PMQs Verdict: Losing our marbles
Even by the plummeting standards of recent prime minister's questions, today's session was dire.
Halfway through another achingly poor exchange between Cameron and Miliband, a man threw a bag full of marbles at the thick glass screen separating the public from MPs.
The collision was audible from the press gallery opposite, although his kicks and shouts of "answer the fucking question" as he was bundled out of the chamber failed to make their way through.
Whether this was a planned act of political protest, a metaphorical cry for help, or an understandable human reaction to the pitiful spectacle of today's exchanges is not clear.
Either way the small cracks the marbles made in the glass screen will probably have as much impact on the future of British politics as anything David Cameron or Ed Miliband said today.
Miliband began the session by asking David Cameron about his management of the NHS in England.
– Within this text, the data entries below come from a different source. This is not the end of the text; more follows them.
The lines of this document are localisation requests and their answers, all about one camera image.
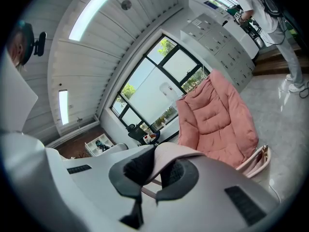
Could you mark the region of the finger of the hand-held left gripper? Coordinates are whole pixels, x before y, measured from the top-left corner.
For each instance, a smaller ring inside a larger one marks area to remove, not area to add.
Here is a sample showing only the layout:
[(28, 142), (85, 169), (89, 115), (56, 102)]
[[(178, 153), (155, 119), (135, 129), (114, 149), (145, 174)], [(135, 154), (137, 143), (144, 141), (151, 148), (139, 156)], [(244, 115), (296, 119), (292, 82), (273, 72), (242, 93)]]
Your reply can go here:
[(119, 143), (119, 144), (112, 146), (108, 150), (104, 151), (103, 154), (108, 155), (108, 154), (113, 154), (113, 153), (122, 152), (126, 150), (128, 150), (127, 145), (124, 143)]

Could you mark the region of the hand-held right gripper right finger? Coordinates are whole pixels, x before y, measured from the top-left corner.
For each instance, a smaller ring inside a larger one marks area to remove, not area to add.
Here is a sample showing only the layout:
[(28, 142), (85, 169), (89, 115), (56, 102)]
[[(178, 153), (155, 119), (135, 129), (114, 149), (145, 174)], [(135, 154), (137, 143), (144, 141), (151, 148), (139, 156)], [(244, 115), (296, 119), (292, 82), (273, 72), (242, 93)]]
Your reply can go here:
[(177, 159), (160, 175), (162, 189), (144, 232), (238, 232), (278, 205), (262, 186), (207, 157)]

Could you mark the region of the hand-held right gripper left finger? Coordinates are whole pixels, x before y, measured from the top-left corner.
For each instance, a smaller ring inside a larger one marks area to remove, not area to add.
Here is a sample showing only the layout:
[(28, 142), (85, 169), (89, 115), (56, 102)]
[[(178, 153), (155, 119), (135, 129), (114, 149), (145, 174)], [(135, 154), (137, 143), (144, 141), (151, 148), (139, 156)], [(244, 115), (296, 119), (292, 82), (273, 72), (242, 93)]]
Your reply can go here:
[(82, 159), (63, 159), (78, 190), (104, 215), (148, 232), (155, 201), (142, 192), (154, 168), (153, 145)]

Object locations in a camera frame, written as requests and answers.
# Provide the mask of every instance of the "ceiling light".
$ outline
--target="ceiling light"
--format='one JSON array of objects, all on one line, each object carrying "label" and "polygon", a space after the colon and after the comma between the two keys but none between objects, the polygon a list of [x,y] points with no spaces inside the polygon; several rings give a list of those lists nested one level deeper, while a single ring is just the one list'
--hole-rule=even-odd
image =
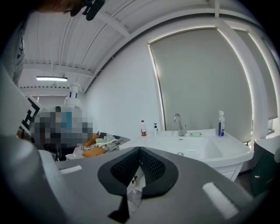
[{"label": "ceiling light", "polygon": [[61,82],[67,82],[67,78],[65,78],[65,77],[55,77],[55,76],[37,76],[36,79],[38,81],[61,81]]}]

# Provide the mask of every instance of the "white ceiling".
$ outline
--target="white ceiling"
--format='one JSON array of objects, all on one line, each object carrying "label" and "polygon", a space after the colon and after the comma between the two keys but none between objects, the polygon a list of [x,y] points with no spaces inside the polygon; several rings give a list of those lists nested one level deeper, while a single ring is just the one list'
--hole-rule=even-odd
[{"label": "white ceiling", "polygon": [[[32,13],[24,34],[25,64],[19,86],[31,92],[59,95],[69,83],[84,92],[105,63],[128,41],[166,20],[194,13],[233,14],[257,23],[233,0],[107,0],[92,21],[82,15]],[[37,81],[36,76],[61,76],[67,82]]]}]

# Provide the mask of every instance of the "orange cloth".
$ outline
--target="orange cloth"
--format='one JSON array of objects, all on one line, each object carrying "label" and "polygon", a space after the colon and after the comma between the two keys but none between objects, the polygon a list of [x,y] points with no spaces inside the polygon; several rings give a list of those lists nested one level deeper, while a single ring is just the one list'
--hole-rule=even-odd
[{"label": "orange cloth", "polygon": [[89,150],[85,151],[82,154],[82,156],[90,158],[90,157],[94,157],[94,156],[100,156],[100,155],[105,154],[105,153],[106,153],[105,149],[99,148],[99,147],[94,147],[92,149],[89,149]]},{"label": "orange cloth", "polygon": [[84,145],[85,147],[89,147],[96,143],[97,138],[100,138],[100,136],[98,136],[96,133],[93,133],[92,138],[87,143],[84,143],[82,145]]}]

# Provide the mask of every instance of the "small bottle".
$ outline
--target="small bottle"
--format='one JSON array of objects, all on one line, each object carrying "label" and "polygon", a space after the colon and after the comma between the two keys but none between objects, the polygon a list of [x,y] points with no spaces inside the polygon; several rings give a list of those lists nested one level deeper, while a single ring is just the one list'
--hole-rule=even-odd
[{"label": "small bottle", "polygon": [[157,123],[154,124],[154,137],[158,136],[158,127]]},{"label": "small bottle", "polygon": [[142,136],[146,136],[147,135],[147,131],[146,131],[146,125],[144,124],[144,121],[141,121],[141,135]]},{"label": "small bottle", "polygon": [[224,112],[222,112],[221,110],[219,110],[218,136],[224,136]]}]

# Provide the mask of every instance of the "chrome faucet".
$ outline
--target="chrome faucet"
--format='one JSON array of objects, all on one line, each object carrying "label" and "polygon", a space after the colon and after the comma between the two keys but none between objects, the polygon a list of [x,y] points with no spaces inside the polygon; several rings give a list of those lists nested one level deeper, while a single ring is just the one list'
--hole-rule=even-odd
[{"label": "chrome faucet", "polygon": [[176,117],[179,118],[179,130],[178,130],[178,135],[179,136],[185,136],[187,134],[187,131],[183,129],[182,124],[181,124],[181,116],[179,114],[175,114],[173,118],[173,122],[176,121]]}]
This was all reasonable enough. As Miliband later made clear, Labour plan to put the NHS "on the ballot paper" during next year's general election campaign and the prime minister can hardly expect to avoid questions about the health system during an election year.
David Cameron however had other ideas. Instead of answering questions about the NHS in England (which he is in charge of) he decided to answer by asking Miliband questions about the NHS in Wales (which he isn't in charge of.)
No matter what question Miliband asked, Cameron replied by asking the Labour leader about Wales instead.
It was like a particularly unfunny cross between the Two Ronnies Mastermind sketch and the American gameshow Jeopardy. With every question that went unanswered the Labour leader became visibly more frustrated while the prime minister became visibly more smug.
If the man in the public gallery hadn't had a bag of marbles to hand, he could have been forgiven for propelling his own face into the glass screen instead.
Asked by reporters why he had chucked his bag of marbles at the screen, the unidentified man told reporters outside that he had "no comment mate".
If only Cameron and Miliband had been equally brief today, we could have all saved ourselves a lot of trouble.